**WHAT IS REQUIRED:** Starting at the top of the records below and ending with the line that contains "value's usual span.", print each line exactly as written, skipping the pictures.

——————

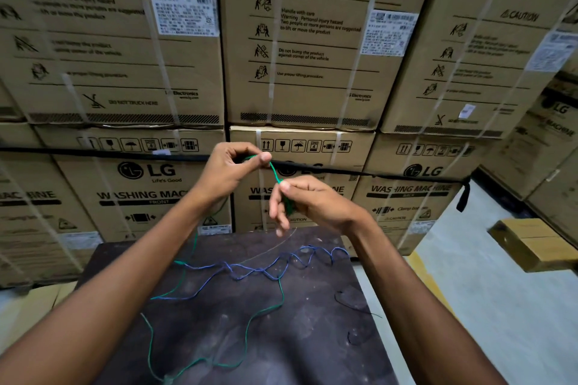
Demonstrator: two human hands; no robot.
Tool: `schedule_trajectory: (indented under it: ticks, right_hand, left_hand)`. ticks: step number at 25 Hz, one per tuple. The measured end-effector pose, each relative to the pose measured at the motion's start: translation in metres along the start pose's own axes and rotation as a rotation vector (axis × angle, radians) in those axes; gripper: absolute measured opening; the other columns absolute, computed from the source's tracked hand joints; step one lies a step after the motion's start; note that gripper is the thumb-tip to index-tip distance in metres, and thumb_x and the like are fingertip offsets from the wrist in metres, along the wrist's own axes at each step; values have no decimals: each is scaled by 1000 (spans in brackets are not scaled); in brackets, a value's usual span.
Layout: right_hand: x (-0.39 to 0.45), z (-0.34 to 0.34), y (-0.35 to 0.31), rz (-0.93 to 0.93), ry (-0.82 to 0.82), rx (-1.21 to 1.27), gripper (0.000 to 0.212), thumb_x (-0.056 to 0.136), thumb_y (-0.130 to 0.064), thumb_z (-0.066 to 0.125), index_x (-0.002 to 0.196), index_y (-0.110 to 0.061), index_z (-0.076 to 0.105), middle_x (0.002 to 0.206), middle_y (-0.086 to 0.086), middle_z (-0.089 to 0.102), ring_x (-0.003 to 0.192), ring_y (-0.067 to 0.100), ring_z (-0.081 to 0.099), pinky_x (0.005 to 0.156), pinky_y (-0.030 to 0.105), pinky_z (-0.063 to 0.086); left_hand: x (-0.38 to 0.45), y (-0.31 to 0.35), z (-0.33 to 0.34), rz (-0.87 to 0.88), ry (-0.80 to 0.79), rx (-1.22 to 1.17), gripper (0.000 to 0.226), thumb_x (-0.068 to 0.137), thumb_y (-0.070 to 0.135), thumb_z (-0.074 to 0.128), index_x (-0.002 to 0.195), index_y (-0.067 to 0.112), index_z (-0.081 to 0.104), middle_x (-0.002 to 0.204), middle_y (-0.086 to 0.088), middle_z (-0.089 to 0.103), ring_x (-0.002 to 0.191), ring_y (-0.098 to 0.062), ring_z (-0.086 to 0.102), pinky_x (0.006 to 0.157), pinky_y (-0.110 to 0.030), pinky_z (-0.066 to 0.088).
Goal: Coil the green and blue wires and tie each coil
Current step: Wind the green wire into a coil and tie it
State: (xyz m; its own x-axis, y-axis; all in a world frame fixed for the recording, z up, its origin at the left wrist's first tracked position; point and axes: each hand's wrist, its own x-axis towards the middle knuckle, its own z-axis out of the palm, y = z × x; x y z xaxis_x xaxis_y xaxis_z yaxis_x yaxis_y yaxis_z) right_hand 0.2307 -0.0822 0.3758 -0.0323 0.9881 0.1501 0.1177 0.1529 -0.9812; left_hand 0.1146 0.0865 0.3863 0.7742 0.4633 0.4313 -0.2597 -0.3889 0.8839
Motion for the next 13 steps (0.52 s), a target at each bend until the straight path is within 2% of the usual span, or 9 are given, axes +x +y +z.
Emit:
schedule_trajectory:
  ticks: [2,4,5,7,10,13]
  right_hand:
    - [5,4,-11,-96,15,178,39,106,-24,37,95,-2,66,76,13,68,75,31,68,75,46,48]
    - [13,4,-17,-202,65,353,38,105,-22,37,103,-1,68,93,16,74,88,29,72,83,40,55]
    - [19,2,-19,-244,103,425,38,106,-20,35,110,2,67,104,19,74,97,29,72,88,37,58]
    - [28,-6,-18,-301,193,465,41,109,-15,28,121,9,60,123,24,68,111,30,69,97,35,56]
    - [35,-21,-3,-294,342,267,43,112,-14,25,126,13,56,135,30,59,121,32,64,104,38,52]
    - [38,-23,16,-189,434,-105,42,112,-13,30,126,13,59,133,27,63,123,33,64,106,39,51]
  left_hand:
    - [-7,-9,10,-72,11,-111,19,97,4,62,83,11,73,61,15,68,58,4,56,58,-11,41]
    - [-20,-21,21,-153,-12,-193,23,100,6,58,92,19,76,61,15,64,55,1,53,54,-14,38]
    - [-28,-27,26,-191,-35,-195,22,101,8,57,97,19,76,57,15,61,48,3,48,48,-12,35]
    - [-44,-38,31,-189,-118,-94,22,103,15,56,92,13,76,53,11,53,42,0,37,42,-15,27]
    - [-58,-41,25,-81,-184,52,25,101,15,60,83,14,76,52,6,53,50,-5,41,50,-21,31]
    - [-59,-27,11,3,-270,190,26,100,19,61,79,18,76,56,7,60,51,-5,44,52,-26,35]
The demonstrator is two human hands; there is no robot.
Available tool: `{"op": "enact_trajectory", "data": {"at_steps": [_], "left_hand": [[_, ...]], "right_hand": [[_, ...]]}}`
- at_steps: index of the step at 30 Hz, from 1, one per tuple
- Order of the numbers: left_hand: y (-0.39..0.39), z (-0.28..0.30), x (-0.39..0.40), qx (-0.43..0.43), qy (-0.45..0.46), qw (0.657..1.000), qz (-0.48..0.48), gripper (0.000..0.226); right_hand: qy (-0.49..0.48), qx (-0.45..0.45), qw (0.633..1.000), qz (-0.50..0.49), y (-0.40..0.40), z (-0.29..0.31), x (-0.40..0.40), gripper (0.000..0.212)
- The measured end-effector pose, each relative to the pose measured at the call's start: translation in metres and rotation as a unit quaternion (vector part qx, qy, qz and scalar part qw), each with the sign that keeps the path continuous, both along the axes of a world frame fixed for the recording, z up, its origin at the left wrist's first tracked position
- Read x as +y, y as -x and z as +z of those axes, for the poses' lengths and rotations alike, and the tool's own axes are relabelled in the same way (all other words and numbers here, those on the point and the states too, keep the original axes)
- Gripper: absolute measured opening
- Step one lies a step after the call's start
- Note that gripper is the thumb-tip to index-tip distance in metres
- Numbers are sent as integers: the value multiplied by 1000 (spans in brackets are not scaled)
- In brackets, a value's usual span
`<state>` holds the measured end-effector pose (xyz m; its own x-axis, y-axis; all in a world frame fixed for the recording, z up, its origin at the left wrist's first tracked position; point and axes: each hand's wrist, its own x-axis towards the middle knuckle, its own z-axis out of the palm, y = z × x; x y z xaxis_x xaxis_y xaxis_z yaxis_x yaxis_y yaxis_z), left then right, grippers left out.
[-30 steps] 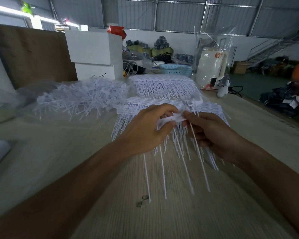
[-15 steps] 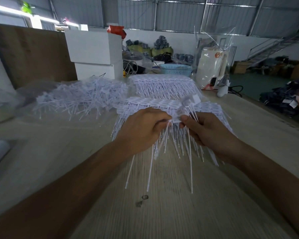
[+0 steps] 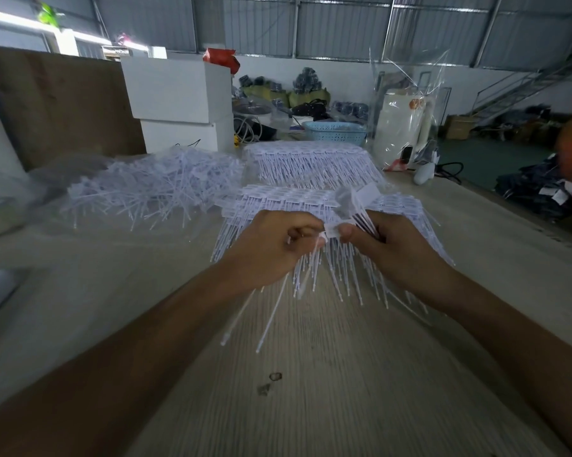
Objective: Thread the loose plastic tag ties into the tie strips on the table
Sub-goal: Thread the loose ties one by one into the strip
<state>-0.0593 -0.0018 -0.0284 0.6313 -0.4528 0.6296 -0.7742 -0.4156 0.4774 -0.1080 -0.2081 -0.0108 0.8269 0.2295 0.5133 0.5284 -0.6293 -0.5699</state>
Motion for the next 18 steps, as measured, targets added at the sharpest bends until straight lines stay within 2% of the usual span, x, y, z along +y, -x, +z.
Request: {"op": "enact_trajectory", "data": {"at_steps": [3, 4, 6, 8, 12, 15, 18], "left_hand": [[5, 1, -3, -18, 28, 999, -9, 29], [5, 2, -4, -24, 38, 999, -6, 28], [5, 3, -3, -25, 57, 998, 11, 21], [4, 5, -1, -19, 57, 998, 35, 23], [9, 6, -1, -22, 49, 997, 53, 23], [12, 3, -5, -20, 48, 997, 57, 22], [13, 3, -7, -23, 41, 997, 67, 22]], "right_hand": [[-55, 35, 998, 16, 0, 1, -3, 52], [-64, 50, 997, 19, 0, 1, -5, 54], [-85, 95, 992, 24, 1, 1, -8, 49], [-103, 142, 984, 34, 1, 1, -8, 34], [-145, 180, 971, 66, 4, 1, -4, 23], [-169, 195, 963, 72, 5, 0, -5, 44], [-196, 203, 956, 76, 5, -2, -3, 48]]}}
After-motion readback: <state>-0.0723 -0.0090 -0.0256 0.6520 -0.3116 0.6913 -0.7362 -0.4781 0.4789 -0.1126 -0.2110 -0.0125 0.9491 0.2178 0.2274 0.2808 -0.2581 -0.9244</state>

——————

**ANSWER BOX:**
Demonstrator: two human hands; no robot.
Tool: `schedule_trajectory: (indented under it: ticks, right_hand, left_hand)`. ticks: step number at 25 Hz, one per tuple. The measured end-effector pose, each relative to the pose measured at the motion's start: translation in metres along the start pose's own axes and rotation as a rotation vector (axis × angle, radians) in those axes; gripper: absolute measured opening; the other columns absolute, computed from the source's tracked hand joints; step one lies a step after the motion's start; note that gripper is the thumb-tip to index-tip distance in metres, and thumb_x and the like are fingertip offsets from the wrist in metres, along the wrist's own axes at each step; values have no decimals: each is scaled by 1000 (spans in brackets are not scaled); in brackets, a value's usual span.

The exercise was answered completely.